TASK INSTRUCTIONS: Pictures are not part of the answer. Return the lines from the one containing "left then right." through the end of the data, both included, exactly as they appear.

DATA SEGMENT:
-=-=-=-=-

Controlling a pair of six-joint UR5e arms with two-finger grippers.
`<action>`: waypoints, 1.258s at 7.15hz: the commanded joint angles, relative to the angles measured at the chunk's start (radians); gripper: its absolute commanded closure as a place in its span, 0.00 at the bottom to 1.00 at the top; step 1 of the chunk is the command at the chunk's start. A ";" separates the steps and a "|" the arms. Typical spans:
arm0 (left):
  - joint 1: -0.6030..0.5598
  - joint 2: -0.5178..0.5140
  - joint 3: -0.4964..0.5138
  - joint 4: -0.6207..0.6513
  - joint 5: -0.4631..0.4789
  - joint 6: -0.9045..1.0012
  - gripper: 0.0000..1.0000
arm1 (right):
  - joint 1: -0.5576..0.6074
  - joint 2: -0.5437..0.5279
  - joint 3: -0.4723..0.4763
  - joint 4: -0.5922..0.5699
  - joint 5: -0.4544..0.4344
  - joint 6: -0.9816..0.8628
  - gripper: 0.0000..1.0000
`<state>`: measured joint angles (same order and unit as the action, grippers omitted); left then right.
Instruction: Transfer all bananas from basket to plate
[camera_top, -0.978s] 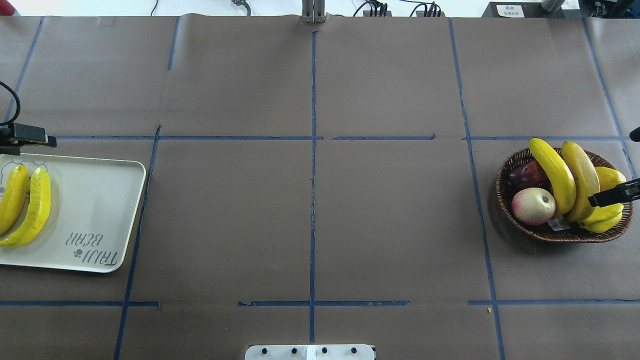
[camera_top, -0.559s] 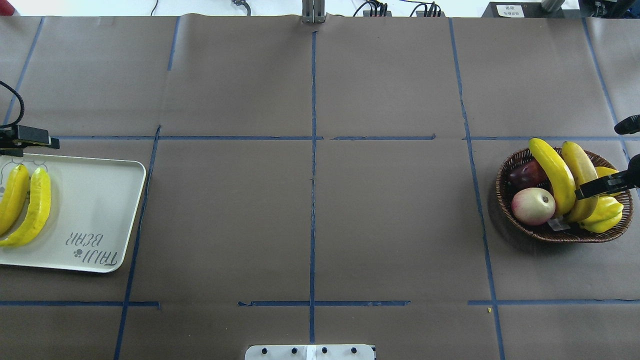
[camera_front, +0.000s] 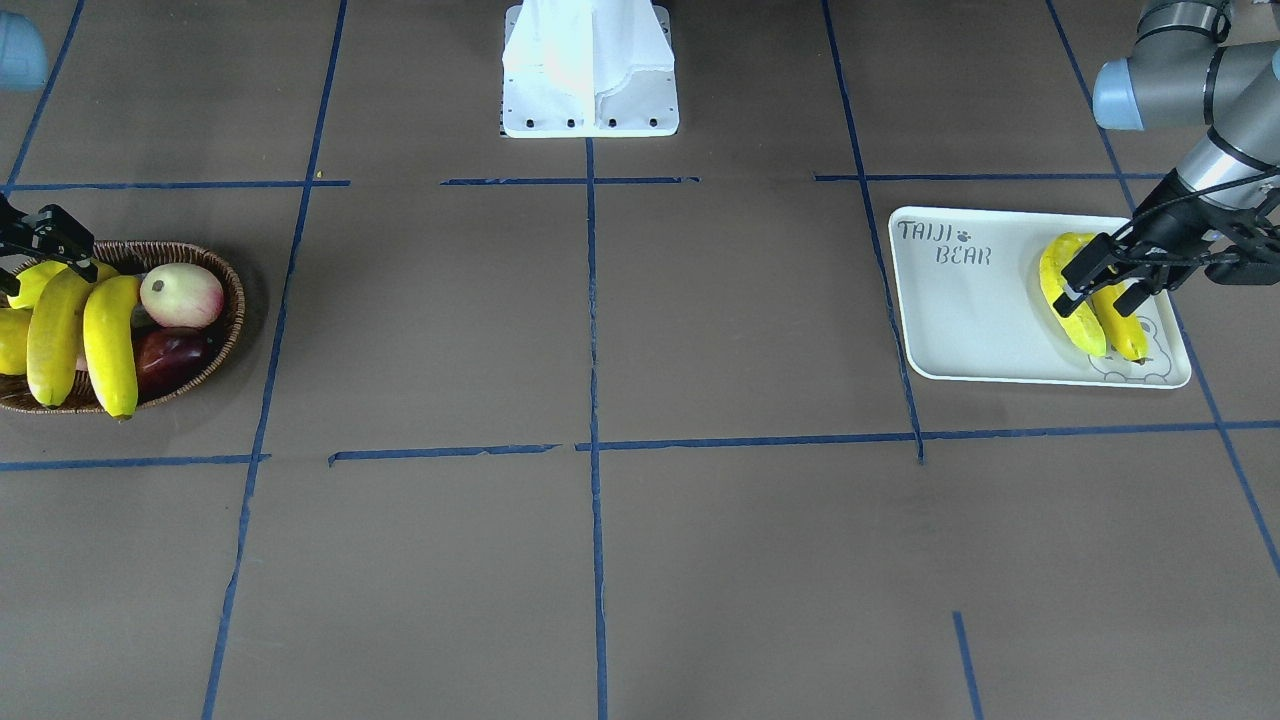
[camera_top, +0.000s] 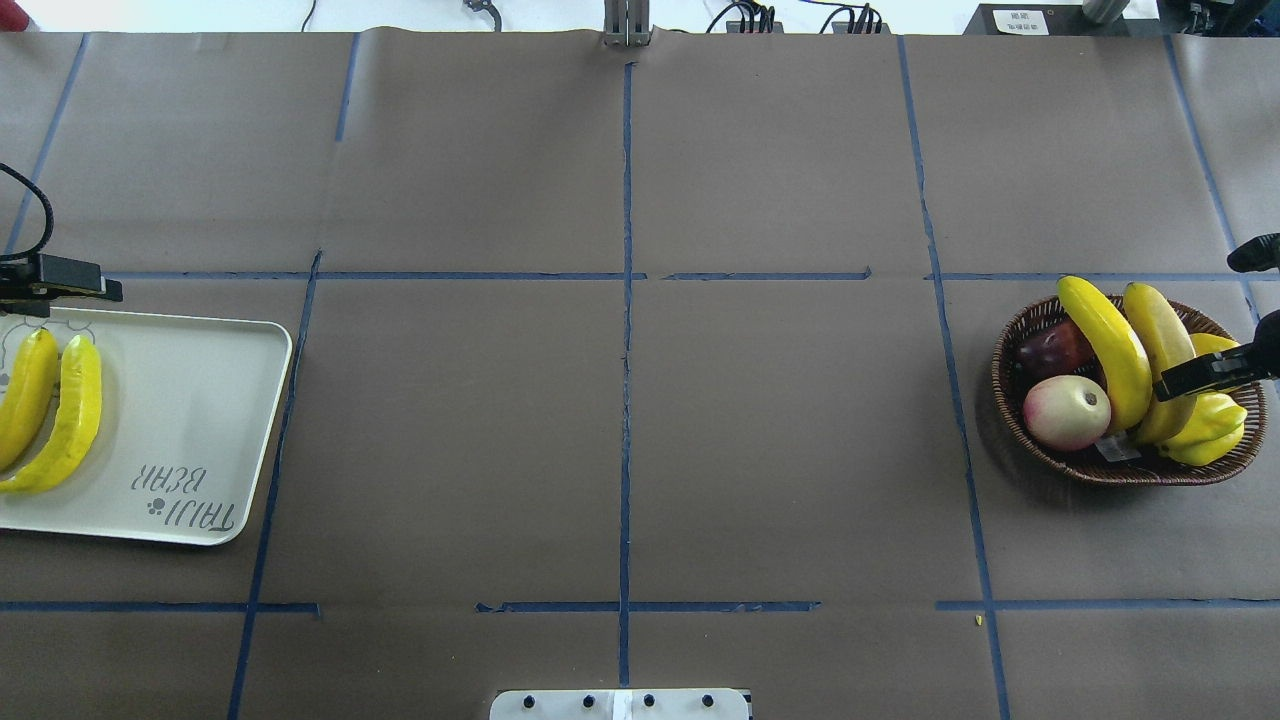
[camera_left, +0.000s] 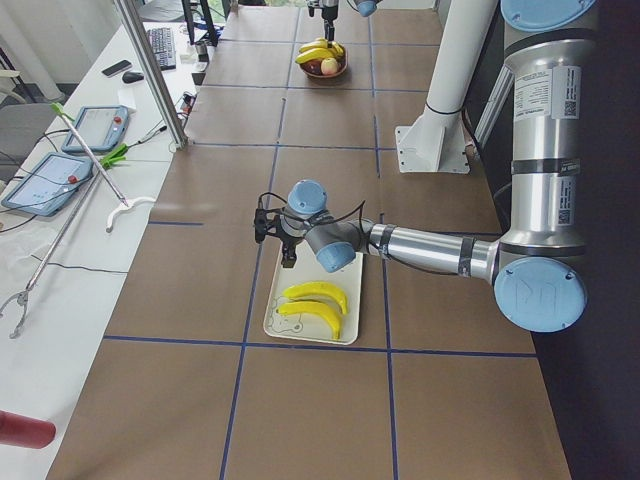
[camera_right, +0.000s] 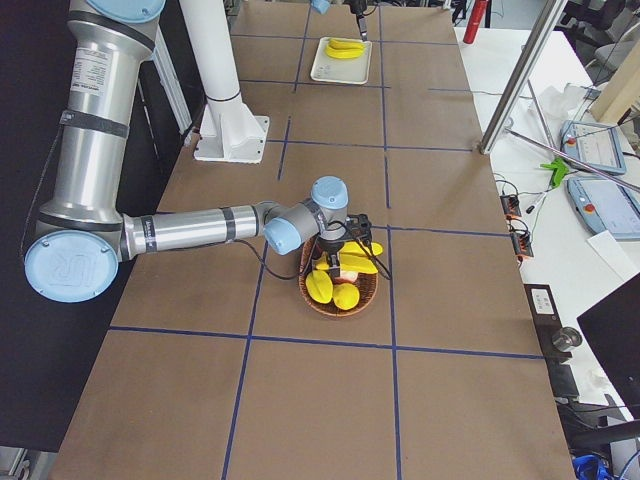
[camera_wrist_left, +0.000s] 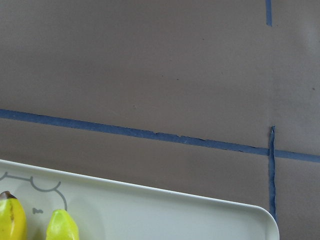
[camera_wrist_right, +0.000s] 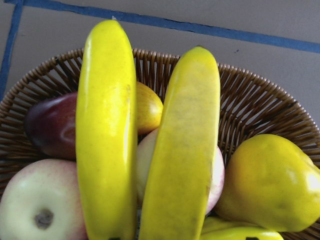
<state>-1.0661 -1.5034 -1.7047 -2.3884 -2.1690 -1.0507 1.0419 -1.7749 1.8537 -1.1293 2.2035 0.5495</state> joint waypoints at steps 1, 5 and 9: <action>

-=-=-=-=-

ANSWER FOR THIS EXERCISE:
`<state>`: measured joint angles (same order and unit as the action, grippers omitted); left then right.
Instruction: Transfer all bananas from basket to plate
[camera_top, -0.978s] 
[camera_top, -0.559s] 
[camera_front, +0.000s] 
[camera_top, +0.000s] 
[camera_left, +0.000s] 
[camera_right, +0.000s] 
[camera_wrist_left, +0.000s] 
[camera_wrist_right, +0.000s] 
<state>-1.0661 -1.5034 -1.7047 -2.3884 -2.1690 -1.0507 1.0419 -1.7749 1.8537 -1.1293 2.2035 0.5495</state> joint waypoints at steps 1, 5 and 9: <action>

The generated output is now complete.